(WORK ORDER) Look below for the lines from the one with "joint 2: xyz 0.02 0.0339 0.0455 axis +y" to the one with "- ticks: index", and copy exactly those lines, both ends included.

(THE DATA)

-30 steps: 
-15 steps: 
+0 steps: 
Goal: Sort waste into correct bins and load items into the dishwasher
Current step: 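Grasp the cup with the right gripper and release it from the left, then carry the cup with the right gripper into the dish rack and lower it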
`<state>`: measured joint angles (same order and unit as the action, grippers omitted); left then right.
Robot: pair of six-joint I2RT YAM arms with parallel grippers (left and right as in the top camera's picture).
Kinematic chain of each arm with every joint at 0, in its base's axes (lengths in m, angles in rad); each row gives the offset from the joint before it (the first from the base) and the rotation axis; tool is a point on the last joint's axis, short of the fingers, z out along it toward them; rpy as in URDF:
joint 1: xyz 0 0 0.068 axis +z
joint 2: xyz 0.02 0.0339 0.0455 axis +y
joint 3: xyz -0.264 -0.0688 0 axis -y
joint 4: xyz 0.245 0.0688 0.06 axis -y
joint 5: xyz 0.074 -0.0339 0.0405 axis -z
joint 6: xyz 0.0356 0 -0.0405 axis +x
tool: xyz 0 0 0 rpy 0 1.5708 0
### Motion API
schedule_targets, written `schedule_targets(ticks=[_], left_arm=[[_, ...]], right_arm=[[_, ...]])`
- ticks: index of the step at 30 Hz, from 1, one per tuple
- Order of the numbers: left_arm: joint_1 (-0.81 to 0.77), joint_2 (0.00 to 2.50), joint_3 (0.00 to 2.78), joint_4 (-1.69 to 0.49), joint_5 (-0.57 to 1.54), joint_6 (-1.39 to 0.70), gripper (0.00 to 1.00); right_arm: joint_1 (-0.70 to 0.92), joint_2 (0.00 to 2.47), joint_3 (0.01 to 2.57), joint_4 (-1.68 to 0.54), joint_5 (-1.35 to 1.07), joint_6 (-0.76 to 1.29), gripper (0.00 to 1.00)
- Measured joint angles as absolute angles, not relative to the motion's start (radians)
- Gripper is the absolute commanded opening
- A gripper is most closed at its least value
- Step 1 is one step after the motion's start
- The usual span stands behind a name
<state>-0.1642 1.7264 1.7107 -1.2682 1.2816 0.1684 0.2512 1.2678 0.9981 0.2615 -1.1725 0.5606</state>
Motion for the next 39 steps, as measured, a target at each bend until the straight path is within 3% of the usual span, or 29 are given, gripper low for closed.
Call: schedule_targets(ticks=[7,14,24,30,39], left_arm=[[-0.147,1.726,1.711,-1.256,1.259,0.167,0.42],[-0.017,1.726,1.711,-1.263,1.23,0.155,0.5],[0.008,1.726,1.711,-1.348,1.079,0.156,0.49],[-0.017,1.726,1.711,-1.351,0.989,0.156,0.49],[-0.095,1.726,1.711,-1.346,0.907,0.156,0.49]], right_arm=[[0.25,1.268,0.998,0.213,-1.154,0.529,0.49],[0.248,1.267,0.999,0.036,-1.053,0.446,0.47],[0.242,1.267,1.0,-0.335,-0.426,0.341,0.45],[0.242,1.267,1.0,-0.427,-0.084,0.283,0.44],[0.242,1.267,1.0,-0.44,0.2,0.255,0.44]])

(RESULT OF THE TASK)
joint 2: xyz 0.02 0.0339 0.0455 axis +y
joint 3: xyz -0.264 -0.0688 0 axis -y
joint 4: xyz 0.245 0.0688 0.06 axis -y
joint 5: xyz 0.074 -0.0339 0.0405 axis -z
joint 6: xyz 0.0356 0 -0.0405 axis +x
tool: xyz 0 0 0 rpy 0 1.5708 0
### Motion API
schedule_targets, written `schedule_targets(ticks=[_], left_arm=[[_, ...]], right_arm=[[_, ...]])`
- ticks: index of the step at 30 Hz, from 1, one per tuple

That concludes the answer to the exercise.